Take a look at gripForce (a measure of strength), “sit and bend forward” (a measure of flexibility), and “sit-ups count” (a measures of strength and endurance of the abdominals and hip-flexor muscles). For each of those measures, calculate their z-scores (i.e. subtract the mean of the variable from each observation, then divide by the standard deviation of that score). Create an overall fitness score by adding the z-scores for each of those variables together, then use pd.qcut() (not pd.cut()) to assign them to five categories ranging from lowest score to highest score. Report the number of individuals in each of the resulting categories.

column_list = ["gripForce", "sit and bend forward_cm", "sit-ups counts"]

for c in column_list:
    df_bodyPerformance[c + "_z"] = (df_bodyPerformance[c] - df_bodyPerformance[c].mean()) / np.std(df_bodyPerformance[c]) 
df_bodyPerformance["fitness_z_score"] = df_bodyPerformance["gripForce_z"] + df_bodyPerformance["sit and bend forward_cm_z"] + df_bodyPerformance["sit-ups counts_z"]
df_bodyPerformance.head()
age gender height_cm weight_kg body fat_% diastolic systolic gripForce sit and bend forward_cm sit-ups counts broad jump_cm class bp_category age_class BMI gripForce_z sit and bend forward_cm_z sit-ups counts_z fitness_z_score
0 27.0 M 172.3 75.24 21.3 80.0 130.0 54.9 18.4 60.0 217.0 C hyper_1 early 25.344179 1.688190 0.377317 1.416961 3.482469
1 25.0 M 165.0 55.80 15.7 77.0 126.0 36.4 16.3 53.0 229.0 A elevated early 20.495868 -0.053073 0.128984 0.926634 1.002544
2 31.0 M 179.6 78.00 20.1 92.0 152.0 44.8 12.0 49.0 181.0 C hyper_2 early 24.181428 0.737554 -0.379509 0.646446 1.004491
3 32.0 M 174.5 71.10 18.4 76.0 147.0 41.4 15.2 53.0 219.0 B hyper_2 early 23.349562 0.417538 -0.001096 0.926634 1.343076
4 28.0 M 173.8 67.70 17.1 70.0 127.0 43.5 27.1 45.0 217.0 B elevated early 22.412439 0.615195 1.406129 0.366259 2.387583
df_bodyPerformance["fitness_z_score_category"] = pd.qcut(df_bodyPerformance["fitness_z_score"], 5, labels = ["1", "2", "3", "4", "5"])
df_bodyPerformance["fitness_z_score"].describe()
count    1.339300e+04
mean    -9.210565e-15
std      2.069496e+00
min     -8.549441e+00
25%     -1.342875e+00
50%      1.283733e-01
75%      1.446425e+00
max      2.447021e+01
Name: fitness_z_score, dtype: float64
df_bodyPerformance.groupby("fitness_z_score_category").describe().fitness_z_score
count mean std min 25% 50% 75% max
fitness_z_score_category
1 2679.0 -3.024088 1.083468 -8.549441 -3.611890 -2.716795 -2.185150 -1.737997
2 2678.0 -1.018661 0.383879 -1.737555 -1.342800 -0.992169 -0.686688 -0.388680
3 2679.0 0.130260 0.293402 -0.388338 -0.121732 0.128373 0.381064 0.641575
4 2678.0 1.172948 0.321520 0.641834 0.896726 1.157383 1.446399 1.772966
5 2679.0 2.739598 0.905236 1.773129 2.136721 2.582575 3.164675 24.470209

New column fitness_z_score ranges between minimum -8.5 and maximum 24. We assign them to five categories(1 ~ 5) ranging from lowest score to highest score.

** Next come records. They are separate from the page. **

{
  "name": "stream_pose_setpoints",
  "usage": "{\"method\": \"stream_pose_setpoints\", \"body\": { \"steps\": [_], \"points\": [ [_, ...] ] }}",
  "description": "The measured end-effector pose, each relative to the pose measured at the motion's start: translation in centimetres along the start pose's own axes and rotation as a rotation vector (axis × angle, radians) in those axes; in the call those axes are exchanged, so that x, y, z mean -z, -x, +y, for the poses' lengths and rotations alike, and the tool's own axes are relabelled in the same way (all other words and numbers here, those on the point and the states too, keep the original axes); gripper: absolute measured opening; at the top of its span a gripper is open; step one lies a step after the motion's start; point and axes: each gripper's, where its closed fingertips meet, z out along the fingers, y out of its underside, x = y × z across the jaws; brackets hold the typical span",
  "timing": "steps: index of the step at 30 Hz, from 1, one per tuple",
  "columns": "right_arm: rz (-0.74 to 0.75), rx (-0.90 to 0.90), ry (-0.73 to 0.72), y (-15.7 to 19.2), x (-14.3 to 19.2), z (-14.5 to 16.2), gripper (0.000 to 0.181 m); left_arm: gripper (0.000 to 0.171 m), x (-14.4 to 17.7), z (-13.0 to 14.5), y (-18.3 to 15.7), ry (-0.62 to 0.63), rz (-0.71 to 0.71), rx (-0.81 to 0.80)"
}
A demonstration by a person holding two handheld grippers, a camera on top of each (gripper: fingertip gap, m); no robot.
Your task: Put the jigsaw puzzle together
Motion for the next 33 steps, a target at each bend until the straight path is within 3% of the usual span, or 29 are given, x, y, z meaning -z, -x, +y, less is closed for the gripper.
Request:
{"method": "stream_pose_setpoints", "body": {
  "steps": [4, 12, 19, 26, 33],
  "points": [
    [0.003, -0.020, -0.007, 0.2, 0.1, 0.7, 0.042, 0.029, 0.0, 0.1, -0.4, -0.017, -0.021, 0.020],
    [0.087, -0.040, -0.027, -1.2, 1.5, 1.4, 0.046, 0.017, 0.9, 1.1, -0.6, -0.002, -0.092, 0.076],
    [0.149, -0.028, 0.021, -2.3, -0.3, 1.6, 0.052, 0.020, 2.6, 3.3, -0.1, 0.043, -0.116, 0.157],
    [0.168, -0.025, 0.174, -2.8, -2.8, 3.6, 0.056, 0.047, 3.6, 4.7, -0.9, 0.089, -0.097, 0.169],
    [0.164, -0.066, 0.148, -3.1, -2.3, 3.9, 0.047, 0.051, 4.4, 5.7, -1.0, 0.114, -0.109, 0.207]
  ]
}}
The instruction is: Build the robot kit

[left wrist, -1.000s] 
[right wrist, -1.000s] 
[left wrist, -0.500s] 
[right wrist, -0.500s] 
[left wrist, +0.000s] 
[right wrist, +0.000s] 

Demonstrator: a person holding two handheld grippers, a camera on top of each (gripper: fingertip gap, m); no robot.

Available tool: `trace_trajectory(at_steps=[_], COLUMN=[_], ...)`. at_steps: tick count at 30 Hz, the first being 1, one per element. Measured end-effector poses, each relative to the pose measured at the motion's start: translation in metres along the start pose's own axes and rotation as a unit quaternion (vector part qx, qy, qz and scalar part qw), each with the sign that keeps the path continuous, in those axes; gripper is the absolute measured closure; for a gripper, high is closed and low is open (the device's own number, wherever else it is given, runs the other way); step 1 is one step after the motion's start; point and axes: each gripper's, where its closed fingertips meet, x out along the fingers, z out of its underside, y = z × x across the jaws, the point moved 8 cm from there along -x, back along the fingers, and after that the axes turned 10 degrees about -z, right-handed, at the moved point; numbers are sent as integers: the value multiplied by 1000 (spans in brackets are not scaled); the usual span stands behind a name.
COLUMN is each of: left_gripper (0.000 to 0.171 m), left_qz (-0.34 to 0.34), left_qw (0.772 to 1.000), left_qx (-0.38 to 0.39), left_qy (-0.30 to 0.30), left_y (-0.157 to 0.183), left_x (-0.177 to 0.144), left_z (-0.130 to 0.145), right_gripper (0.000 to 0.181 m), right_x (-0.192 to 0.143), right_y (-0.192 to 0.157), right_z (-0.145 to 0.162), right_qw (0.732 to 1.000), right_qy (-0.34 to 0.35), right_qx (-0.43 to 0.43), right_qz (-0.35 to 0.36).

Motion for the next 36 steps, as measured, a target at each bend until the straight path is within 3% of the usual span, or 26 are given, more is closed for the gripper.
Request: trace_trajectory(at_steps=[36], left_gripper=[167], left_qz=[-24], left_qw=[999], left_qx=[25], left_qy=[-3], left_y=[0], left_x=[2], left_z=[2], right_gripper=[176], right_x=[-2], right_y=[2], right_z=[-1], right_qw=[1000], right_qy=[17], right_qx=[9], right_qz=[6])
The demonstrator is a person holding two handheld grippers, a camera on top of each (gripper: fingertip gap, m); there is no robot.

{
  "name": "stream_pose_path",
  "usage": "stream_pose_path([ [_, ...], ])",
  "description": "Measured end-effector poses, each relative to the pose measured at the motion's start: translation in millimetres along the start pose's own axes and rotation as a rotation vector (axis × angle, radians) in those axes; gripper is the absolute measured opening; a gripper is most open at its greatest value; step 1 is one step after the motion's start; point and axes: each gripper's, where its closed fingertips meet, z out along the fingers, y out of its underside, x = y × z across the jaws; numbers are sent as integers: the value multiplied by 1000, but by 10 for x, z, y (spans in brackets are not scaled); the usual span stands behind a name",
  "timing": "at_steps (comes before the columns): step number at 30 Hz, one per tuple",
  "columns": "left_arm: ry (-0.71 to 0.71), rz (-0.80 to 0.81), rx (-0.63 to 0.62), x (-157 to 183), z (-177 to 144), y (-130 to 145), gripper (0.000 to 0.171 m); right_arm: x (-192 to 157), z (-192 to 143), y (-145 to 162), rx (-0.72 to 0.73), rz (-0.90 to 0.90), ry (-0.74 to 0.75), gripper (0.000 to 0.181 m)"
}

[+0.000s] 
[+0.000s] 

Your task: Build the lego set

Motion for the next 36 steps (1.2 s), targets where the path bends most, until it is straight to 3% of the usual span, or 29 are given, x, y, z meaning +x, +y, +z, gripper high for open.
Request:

  • category 1: category 1 ranges from about -8.5 to about -1.73
  • category 2: category 2 ranges from about -1.73 to about -0.38
  • category 3: category 3 ranges from about -0.38 to about 0.64
  • category 4: category 4 ranges from about 0.64 to about 1.77
  • category 5: category 5 ranges from about 1.77 to about 24

Since qcut splits all participants into 5 groups of the same size, the number of people in each group is approximately 2679 equally.